Mais venons-en à l'organisation elle-même. Il est question, paraît-il, de rattacher purement et simplement les services étrangers d'information au Ministère des Affaires Etrangères, c'est-à-dire de transformer les bureaux de presse en simples annexes des ambassades ou légations. C'est signer l'arrêt de mort de la propagande française. A part d'honorables exceptions, nos diplomates haïssent le seul nom de la propagande, ignorent tout des techniques modernes de l'information, et ont tendance à considérer que tout cela n'est pas digne de messieurs de bonne compagnie. Du reste, si le moment est venu, comme je le crois, de donner à l'organisation de la propagande une existence autonome et distincte de l'Etat, il serait regrettable de la subordonner à un ministère politique.

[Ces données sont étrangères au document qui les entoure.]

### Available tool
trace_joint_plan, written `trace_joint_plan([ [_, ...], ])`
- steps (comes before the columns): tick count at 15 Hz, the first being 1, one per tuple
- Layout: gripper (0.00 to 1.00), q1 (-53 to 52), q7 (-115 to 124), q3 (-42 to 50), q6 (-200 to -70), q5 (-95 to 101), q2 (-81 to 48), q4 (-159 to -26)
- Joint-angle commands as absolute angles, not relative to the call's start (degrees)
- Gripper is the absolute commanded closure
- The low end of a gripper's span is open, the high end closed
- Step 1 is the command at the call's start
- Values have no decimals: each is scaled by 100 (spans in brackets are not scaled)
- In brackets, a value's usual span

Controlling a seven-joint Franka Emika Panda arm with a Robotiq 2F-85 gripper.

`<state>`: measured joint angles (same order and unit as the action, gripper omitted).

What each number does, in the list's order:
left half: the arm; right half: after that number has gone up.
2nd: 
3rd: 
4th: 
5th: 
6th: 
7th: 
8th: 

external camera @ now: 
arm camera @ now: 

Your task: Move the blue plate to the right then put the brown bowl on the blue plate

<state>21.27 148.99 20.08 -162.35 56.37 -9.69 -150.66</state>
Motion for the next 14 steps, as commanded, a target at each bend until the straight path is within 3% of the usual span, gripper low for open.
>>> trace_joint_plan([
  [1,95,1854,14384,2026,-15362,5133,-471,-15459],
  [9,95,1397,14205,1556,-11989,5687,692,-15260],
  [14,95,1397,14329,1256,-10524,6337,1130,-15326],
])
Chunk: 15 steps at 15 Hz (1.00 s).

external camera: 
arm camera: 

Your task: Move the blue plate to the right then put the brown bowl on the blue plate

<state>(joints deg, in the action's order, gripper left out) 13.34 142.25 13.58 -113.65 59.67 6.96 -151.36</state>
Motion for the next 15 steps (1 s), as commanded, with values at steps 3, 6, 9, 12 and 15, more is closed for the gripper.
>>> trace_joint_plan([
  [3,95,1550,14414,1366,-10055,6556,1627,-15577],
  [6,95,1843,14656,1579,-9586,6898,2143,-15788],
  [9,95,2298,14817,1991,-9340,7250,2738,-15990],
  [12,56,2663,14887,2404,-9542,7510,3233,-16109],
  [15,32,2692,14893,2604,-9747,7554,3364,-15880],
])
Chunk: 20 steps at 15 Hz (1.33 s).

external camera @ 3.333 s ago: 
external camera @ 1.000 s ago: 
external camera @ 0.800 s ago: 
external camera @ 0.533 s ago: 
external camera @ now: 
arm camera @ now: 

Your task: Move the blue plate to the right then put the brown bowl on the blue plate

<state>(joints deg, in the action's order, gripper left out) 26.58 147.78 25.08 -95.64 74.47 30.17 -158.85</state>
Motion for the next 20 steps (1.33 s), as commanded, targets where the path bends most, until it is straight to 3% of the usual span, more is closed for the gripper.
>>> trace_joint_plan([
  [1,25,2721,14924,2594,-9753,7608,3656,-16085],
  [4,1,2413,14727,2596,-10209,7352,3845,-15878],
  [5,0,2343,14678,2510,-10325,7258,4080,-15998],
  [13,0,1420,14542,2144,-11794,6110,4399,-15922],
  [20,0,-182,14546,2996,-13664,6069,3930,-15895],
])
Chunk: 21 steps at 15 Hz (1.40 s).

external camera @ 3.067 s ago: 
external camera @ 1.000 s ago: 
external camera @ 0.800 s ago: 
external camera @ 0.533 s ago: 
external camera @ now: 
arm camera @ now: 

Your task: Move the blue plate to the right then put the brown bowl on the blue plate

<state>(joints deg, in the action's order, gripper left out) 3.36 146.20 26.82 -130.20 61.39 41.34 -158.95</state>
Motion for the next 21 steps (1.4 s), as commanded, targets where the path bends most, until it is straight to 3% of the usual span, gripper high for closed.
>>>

Il existe aujourd'hui, au Ministère des Affaires Etrangères, une direction générale des relations culturelles. Il existe, au sein de ce qui fut le Ministère de l'Information, une direction des services étrangers. Il existe enfin les services extérieurs de l'Agence France-Presse. Ce que j'ai dit tout à l'heure au sujet des attachés de presse, je pourrais le répéter bien souvent au sujet des attachés culturels. Quant aux représentants de l'A. F. P., nul n'ignore que beaucoup d'entre eux, par leur compétence et leur allant, sont dignes de la grande lignée Havas. Pour mettre fin aux difficultés et aux doutes, larguons hardiment les attaches qui subordonnent à l'Etat, à l'administration étatique, ces différents organes. Créons l'Office National du Rayonnement Français, entité autonome, patronnée et soutenue par l'Etat mais distincte de lui, dirigée par un conseil où les plus hautes personnalités de la pensée, de l'art, de la science, du commerce, de la presse, seront groupées. Cet office travaillera selon des méthodes commerciales quand ce sera possible : il vendra des services d'articles et de dépêches, des livres, des tableaux même. Il diffusera gratuitement, par des expositions en particulier, non seulement les réalisations artistiques, mais tout ce qui fait la vie de la France. Il sera représenté dans le monde entier par des délégués qui entretiendront de bonnes relations avec les ambassades, mais, n'étant pas des fonctionnaires, agiront plus librement sans gêner personne. Souple, parce que non-officiel, il tissera sur le globe le réseau de nos amitiés, en rattachant les unes aux autres les innombrables organisations, non-officielles également, spontanées, qui ont surgi partout : comités d'amis de la France, groupements de « Français Libres » et de sympathisants, sociétés culturelles, Alliance Française, France-Amérique, que sais-je encore ? Et tout cela, sans que jamais surgisse l'ombre de l'Etat totalitaire avec sa propagande qui suscite la méfiance au lieu d'engendrer l'amitié.

Concluons : il faut une propagande française. Une propagande qui exalte dans le monde les sympathies que nous y possédons, et qui en fasse lever de nouvelles. Une propagande digne de la France, c'est-à-dire démocratique, organisée et réalisée par une entité nationale distincte de l'Etat. Hors de cette solution, rien n'existe que conformisme totalitaire ou impuissance. Rien ne saurait être plus nuisible à la France que de se laisser oublier dans un univers plus instable que jamais et où — c'est au moins ce que nous continuons à croire — elle représente des valeurs qui ne peuvent être méconnues sans péril.

Jacques Soustelle.
Ancien ministre de l'Information et des Colonies.